McDonalds highlighted not only the point of diminishing returns, but also identified the elusive reach, which online was able to capitalize on.

“20% of McDonalds’ TV budget hit a point of diminishing returns, explains Briggs. “We were able to suggest that 13.6% go to online, which freed up the additional dollars to be invested in other marketing options.”
By scaling back TV by 20%, and allocating13% of this to online, online’s reach expanded from 3% to 60% of the 18-49 media target. More importantly, with the new mix, overall awareness in McDonald’s target market grew by three points over and above the previous media mix. This translated into a brand effectiveness lift of 8.3%, or six more million people added in the process.
I think it is significant to point out that not all dollars were recommended against online. In the past, this kind of research was poo-poo’d based on its perceived subjectivity. These findings suggest otherwise. They also net out at a number similar to that of Dove’s optimal online allocation ~15%.

I would suggest we all go out and buy ourselves and our teams a delicious McDonalds Flatbread Sandwich. If this landmark research isn’t the silver bullet we’ve been looking for, it’s pretty close. McDonalds’ supersized contribution to the industry should not go unnoticed or unrecognized.

If there’s one thing that rings true among all marketers – and I mean all marketers – it’s the universal desire to get more for less. Through the introduction of the Web as a viable incremental medium, we’re finally witnessing an efficiency-effectiveness one-two punch through the ability to reach elusive segments of consumers more efficiently, as well as the capability to boost key brand metrics without requiring additional ad spend in the process.

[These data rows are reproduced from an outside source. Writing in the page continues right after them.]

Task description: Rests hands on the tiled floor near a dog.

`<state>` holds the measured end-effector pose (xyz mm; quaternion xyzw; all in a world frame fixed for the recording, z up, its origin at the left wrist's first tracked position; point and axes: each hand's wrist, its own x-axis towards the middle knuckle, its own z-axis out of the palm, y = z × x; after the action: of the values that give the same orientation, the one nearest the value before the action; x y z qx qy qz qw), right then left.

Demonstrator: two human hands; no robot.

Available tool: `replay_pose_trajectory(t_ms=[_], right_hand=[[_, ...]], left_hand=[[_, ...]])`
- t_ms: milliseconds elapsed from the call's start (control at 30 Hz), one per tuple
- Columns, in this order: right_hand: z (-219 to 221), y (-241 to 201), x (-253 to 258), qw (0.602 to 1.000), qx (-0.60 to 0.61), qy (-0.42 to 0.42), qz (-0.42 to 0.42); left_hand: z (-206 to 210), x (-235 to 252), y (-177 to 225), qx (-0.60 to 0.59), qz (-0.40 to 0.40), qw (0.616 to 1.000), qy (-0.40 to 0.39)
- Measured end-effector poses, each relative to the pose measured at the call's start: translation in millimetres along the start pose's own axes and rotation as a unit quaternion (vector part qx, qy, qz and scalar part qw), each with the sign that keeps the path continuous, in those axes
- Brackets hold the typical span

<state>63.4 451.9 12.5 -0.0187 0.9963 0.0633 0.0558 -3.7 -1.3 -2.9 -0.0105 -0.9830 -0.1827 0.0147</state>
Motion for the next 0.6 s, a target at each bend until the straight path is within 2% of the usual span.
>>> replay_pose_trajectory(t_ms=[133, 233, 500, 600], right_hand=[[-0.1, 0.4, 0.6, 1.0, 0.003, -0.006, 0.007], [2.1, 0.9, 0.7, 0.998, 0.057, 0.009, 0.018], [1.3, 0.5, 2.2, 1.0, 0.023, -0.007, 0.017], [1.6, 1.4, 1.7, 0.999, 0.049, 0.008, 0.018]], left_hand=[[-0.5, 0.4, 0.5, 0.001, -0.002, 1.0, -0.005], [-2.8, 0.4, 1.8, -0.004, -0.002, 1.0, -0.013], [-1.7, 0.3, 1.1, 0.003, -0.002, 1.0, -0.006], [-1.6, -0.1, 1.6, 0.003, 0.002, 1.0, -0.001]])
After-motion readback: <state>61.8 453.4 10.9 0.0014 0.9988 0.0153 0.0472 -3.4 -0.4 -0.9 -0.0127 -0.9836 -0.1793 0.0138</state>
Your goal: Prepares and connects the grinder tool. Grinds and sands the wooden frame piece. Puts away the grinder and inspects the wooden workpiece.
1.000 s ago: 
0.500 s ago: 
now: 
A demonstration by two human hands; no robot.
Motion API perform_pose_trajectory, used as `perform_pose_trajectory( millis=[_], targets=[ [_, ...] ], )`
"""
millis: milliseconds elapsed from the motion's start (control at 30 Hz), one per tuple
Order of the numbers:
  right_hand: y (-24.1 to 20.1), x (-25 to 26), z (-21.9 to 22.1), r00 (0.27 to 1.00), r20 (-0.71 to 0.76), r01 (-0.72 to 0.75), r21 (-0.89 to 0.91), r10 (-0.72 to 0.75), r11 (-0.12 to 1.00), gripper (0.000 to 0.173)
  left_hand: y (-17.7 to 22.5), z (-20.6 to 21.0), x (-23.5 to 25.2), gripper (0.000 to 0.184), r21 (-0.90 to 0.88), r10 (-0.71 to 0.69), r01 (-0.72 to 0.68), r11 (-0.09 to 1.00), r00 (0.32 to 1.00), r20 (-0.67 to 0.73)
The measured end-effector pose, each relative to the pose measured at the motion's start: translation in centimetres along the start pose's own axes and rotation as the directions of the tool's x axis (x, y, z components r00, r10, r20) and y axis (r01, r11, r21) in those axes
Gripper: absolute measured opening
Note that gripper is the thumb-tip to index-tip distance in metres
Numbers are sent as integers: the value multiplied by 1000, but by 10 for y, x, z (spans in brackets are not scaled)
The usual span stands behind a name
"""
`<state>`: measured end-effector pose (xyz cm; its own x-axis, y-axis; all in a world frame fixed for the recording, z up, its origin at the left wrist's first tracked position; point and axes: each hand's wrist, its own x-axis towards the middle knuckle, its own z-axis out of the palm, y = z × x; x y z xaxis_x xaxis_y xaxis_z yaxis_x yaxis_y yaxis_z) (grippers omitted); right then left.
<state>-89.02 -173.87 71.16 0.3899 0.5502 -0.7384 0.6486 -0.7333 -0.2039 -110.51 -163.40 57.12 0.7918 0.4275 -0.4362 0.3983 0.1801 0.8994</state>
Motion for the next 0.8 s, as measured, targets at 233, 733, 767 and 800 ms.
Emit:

Budget shifts aside, the conclusions underpin the symbiotic relationship between TV and the Web. The Internet is not a replacement, but a complement. However, these synergistic effects of online as part of an integrated media mix, together with the ability to reach the prime elusive segments, are not going to happen if budgets are not allocated efficiently.

“The problem is that most marketers are just dipping their toes in the water,” surmises Briggs. “Their campaigns are not fully leveraging online advertising. They buy twenty or thirty million impressions and think that is enough. It isn’t. As a result, one quarter of the target consumers hear nothing from the brand when they could be getting the message through online advertising. Surely, reaching your consumers with online advertising is better than silence.”